The Government’s 1995 decision to give pavement crossovers (kerb drops) 'permitted development' status was the kiss of death for England’s front gardens.

The avalanche of hard surfacing that has since swept through them shows no signs of abating. More and more households have multiple vehicles, the ‘domino effect’ created by all the crossovers means less and less street parking, and contractors promote a totally bricked or paved look.

Sadly, we can see no end to this. There’s no foreseeable prospect of crossovers ceasing to become permitted development. Once rights have been given to England’s home owners, they are politically very difficult to take back.

Nor does it look as though the existing regulations will be tightened or better enforced any time soon. The current regulations (applicable since 2008) focus solely on flood risk and do not address any of the numerous other problems caused by front garden hard surfacing. Yet successive Governments seem uninterested in revisiting them.

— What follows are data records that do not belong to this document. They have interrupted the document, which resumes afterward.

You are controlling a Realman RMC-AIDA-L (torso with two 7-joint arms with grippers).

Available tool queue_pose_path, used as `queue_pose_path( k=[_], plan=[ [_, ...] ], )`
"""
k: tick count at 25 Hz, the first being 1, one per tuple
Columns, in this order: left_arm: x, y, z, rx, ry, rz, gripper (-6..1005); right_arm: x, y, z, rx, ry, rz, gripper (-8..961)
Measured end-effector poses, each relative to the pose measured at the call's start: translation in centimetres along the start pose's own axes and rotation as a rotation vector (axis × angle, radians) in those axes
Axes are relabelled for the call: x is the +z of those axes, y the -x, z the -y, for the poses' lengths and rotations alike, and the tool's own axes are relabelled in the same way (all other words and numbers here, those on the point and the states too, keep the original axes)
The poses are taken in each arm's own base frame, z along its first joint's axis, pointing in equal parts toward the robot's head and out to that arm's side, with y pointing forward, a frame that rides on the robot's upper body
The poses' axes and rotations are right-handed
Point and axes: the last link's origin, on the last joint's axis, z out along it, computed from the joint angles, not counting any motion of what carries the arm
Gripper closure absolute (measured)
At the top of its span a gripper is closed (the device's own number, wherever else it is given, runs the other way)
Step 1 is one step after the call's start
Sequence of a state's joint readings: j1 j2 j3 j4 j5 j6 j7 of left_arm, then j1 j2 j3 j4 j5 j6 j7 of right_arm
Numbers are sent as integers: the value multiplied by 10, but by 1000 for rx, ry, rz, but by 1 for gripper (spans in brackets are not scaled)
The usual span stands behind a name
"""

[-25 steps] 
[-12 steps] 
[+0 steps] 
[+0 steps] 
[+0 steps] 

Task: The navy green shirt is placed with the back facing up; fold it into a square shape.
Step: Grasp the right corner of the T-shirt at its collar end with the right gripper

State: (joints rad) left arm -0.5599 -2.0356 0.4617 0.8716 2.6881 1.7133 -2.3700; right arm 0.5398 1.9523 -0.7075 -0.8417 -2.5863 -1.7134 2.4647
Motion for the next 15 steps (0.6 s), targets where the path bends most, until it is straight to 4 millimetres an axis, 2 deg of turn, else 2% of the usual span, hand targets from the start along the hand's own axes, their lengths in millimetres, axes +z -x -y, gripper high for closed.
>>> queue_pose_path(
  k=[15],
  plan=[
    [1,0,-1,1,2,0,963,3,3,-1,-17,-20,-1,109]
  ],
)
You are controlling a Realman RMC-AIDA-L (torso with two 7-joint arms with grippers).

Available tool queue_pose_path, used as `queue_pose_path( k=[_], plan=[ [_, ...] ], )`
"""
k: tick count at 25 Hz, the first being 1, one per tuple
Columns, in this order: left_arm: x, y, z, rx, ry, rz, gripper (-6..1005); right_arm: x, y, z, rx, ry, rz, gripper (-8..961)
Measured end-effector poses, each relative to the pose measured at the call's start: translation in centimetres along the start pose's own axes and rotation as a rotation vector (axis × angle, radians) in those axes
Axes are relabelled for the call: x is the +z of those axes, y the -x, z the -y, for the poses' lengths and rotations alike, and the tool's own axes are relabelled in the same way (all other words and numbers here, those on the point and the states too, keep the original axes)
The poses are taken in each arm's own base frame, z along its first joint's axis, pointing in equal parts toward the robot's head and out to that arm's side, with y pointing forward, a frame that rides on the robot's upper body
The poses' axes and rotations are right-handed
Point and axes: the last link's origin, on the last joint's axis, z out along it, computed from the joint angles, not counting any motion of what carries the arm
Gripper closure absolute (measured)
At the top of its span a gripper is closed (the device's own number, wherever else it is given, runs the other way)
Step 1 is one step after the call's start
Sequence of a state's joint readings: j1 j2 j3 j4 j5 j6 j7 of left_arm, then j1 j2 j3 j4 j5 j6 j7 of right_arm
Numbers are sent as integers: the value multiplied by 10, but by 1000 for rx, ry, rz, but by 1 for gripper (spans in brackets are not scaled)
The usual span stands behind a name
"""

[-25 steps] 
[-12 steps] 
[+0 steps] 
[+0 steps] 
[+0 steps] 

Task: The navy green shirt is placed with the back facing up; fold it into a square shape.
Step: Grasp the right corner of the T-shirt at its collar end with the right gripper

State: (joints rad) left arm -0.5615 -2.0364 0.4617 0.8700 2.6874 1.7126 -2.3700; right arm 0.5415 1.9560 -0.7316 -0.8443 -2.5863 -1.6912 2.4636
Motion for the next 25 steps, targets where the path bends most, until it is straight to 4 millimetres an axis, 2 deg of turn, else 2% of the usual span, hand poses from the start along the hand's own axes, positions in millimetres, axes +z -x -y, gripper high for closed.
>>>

As far as we can see, car parking in front gardens is here to stay. Maybe in the longer term electric cars and other transport developments will take the pressure off front gardens.

For now, we’re focusing on better ways of converting a front garden to a car park than wall-to-wall brick, paving or concrete. Hence our Greenford demonstration project.

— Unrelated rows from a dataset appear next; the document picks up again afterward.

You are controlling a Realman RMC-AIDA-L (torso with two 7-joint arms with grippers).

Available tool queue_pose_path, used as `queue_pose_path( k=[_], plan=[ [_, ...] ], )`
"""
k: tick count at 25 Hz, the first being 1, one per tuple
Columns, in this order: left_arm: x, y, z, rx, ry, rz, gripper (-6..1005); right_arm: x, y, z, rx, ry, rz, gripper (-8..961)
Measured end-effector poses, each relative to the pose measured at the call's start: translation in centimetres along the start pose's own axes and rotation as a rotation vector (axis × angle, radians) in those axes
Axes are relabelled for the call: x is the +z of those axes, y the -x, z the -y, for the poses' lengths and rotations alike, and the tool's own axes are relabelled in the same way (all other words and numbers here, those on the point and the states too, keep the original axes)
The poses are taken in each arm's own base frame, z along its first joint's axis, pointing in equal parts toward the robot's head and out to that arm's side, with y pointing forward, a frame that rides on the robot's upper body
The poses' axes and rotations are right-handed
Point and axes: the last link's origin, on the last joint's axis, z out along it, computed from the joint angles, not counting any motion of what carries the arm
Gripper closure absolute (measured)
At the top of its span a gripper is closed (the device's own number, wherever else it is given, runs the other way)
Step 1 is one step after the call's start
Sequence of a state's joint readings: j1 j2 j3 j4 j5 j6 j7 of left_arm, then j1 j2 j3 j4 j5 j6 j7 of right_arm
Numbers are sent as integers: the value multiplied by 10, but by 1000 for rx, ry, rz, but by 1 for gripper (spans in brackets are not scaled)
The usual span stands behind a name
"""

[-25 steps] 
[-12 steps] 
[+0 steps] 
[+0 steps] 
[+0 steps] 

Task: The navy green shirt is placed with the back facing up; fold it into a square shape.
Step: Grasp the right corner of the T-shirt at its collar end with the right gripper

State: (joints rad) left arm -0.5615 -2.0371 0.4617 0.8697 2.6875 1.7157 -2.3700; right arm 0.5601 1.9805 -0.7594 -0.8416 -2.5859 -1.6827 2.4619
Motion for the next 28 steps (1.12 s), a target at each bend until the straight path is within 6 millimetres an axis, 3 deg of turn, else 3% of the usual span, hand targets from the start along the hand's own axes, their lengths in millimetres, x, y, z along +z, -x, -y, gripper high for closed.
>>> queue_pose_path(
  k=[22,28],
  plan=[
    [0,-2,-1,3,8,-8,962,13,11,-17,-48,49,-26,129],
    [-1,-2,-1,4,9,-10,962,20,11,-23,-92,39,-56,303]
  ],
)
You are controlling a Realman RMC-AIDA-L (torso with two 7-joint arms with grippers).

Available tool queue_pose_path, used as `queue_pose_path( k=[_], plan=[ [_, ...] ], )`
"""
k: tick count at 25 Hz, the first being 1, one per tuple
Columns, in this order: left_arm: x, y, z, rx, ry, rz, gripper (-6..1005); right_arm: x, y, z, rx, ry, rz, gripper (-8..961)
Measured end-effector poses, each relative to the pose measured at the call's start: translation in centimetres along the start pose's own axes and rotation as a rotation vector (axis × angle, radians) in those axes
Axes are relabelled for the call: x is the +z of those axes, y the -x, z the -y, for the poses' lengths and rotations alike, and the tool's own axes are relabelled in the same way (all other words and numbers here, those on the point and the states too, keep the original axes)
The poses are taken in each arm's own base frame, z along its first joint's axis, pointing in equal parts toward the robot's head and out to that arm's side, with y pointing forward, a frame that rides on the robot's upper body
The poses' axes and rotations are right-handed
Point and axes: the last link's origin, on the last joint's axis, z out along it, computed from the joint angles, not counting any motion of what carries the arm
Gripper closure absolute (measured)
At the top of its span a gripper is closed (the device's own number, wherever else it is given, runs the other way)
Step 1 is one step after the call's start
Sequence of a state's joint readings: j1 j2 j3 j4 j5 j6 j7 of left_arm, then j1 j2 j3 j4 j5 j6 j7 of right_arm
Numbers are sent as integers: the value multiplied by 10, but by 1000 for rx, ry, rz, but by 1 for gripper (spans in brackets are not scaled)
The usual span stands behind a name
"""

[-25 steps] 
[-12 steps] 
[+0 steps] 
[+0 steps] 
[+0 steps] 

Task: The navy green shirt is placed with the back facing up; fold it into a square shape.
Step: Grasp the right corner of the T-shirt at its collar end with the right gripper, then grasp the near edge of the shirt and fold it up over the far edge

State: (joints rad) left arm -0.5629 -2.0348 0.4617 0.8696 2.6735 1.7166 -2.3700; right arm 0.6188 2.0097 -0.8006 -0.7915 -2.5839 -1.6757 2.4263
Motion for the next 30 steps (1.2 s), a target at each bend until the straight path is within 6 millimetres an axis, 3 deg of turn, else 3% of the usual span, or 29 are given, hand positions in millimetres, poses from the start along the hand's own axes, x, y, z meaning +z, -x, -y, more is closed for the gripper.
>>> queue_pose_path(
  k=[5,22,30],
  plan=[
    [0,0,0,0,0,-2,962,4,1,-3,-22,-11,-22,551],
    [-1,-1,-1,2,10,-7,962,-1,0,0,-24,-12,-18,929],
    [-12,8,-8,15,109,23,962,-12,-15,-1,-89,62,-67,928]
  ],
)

Greenford demonstration project

In Spring 2017 we collaborated with the Royal Horticultural Society (RHS), a local garden designer (Caro Garden Design), and a landscaping contractor (Oakleigh Landscapes) to turn a typical suburban fully hard surfaced front garden in Greenford back to a garden – while still providing parking for the householder’s two cars.

Greenford, in the west of the London Borough of Ealing, is typical 1930s suburban development. It has small roads, limited public transport and most front gardens extensively hard surfaced for parking. We leafletted all the houses with 90%+ hard surfaced front gardens in a 10 road area, inviting householders to transform their front garden without changing their parking requirements.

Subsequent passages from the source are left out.